▶ [Exercise directions]:
Go through the records below and write each one out again unchanged.

━━━ Working data

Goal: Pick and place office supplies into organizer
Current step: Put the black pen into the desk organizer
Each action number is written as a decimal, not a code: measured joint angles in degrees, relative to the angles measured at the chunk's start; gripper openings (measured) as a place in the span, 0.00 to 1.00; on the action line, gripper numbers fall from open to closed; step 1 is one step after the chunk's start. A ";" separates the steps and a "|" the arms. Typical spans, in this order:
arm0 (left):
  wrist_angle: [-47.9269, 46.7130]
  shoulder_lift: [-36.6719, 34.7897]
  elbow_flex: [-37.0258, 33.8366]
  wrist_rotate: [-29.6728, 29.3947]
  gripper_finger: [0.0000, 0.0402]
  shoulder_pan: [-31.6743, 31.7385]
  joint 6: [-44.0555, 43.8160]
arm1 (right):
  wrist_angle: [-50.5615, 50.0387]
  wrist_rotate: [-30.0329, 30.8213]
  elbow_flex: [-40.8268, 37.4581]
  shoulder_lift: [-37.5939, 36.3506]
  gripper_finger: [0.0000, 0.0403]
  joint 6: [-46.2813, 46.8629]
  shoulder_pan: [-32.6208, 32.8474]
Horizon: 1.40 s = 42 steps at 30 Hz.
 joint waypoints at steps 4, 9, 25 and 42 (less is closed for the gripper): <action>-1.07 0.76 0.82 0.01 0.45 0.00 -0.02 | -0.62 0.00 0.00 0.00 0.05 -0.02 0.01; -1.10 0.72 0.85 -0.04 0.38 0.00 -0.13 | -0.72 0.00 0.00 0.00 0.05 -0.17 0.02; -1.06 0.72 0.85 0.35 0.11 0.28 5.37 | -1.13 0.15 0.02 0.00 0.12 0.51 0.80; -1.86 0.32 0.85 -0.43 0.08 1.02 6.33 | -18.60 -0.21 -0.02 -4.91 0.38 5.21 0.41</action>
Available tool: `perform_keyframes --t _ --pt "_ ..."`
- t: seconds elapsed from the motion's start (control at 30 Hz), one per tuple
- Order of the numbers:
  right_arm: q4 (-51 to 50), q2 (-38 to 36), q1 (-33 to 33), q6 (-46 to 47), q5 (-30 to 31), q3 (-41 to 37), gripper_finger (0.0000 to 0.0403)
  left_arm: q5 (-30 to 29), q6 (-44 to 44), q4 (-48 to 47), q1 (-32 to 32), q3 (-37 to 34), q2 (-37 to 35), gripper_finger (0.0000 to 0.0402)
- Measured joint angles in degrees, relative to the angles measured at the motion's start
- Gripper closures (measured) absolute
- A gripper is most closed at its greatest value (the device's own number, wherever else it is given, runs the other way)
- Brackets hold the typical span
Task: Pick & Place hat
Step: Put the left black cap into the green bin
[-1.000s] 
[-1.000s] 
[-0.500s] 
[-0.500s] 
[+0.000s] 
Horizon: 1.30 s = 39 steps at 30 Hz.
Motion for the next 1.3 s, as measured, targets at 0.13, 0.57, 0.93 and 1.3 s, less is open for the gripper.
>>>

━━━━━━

▶ [Solution for this problem]:
Goal: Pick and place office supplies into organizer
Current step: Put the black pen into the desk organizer
Each action number is written as a decimal, not a code: measured joint angles in degrees, relative to the angles measured at the chunk's start; gripper openings (measured) as a place in the span, 0.00 to 1.00; on the action line, gripper numbers fall from open to closed; step 1 is one step after the chunk's start. A ";" separates the steps and a "|" the arms. Typical spans, in this order:
arm0 (left):
  wrist_angle: [-47.9269, 46.7130]
  shoulder_lift: [-36.6719, 34.7897]
  elbow_flex: [-37.0258, 33.8366]
  wrist_rotate: [-29.6728, 29.3947]
  gripper_finger: [0.0000, 0.0402]
  shoulder_pan: [-31.6743, 31.7385]
  joint 6: [-44.0555, 43.8160]
arm1 (right):
  wrist_angle: [-50.5615, 50.0387]
  wrist_rotate: [-30.0329, 30.8213]
  elbow_flex: [-40.8268, 37.4581]
  shoulder_lift: [-37.5939, 36.3506]
  gripper_finger: [0.0000, 0.0403]
  joint 6: [-46.2813, 46.8629]
  shoulder_pan: [-32.6208, 32.8474]
Horizon: 1.40 s = 42 steps at 30 Hz.
 joint waypoints at steps 4, 9, 25 and 42 (less is closed for the gripper): <action>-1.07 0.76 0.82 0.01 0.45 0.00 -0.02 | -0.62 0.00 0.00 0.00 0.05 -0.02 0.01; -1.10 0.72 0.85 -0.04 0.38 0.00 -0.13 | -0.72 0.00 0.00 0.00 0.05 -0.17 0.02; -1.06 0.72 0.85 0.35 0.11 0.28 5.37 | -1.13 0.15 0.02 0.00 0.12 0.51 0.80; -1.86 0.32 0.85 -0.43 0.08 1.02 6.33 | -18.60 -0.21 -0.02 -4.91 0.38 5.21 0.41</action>
Available tool: `perform_keyframes --t _ --pt "_ ..."`
- t: seconds elapsed from the motion's start (control at 30 Hz), one per tuple
- Order of the numbers:
  right_arm: q4 (-51 to 50), q2 (-38 to 36), q1 (-33 to 33), q6 (-46 to 47), q5 (-30 to 31), q3 (-41 to 37), gripper_finger (0.0000 to 0.0403)
  left_arm: q5 (-30 to 29), q6 (-44 to 44), q4 (-48 to 47), q1 (-32 to 32), q3 (-37 to 34), q2 (-37 to 35), gripper_finger (0.0000 to 0.0402)
- Measured joint angles in degrees, relative to the angles measured at the motion's start
- Gripper closures (measured) absolute
- A gripper is most closed at its greatest value (the device's own number, wherever else it is given, runs the other way)
- Brackets hold the typical span
Task: Pick & Place hat
Step: Put the left black cap into the green bin
[-1.000s] 
[-1.000s] 
[-0.500s] 
[-0.500s] 
[+0.000s] 
Horizon: 1.30 s = 39 steps at 30 Hz.
Motion for the next 1.3 s, as measured, targets at 0.13, 0.57, 0.93 and 1.3 s, less is open for the gripper.
>>>

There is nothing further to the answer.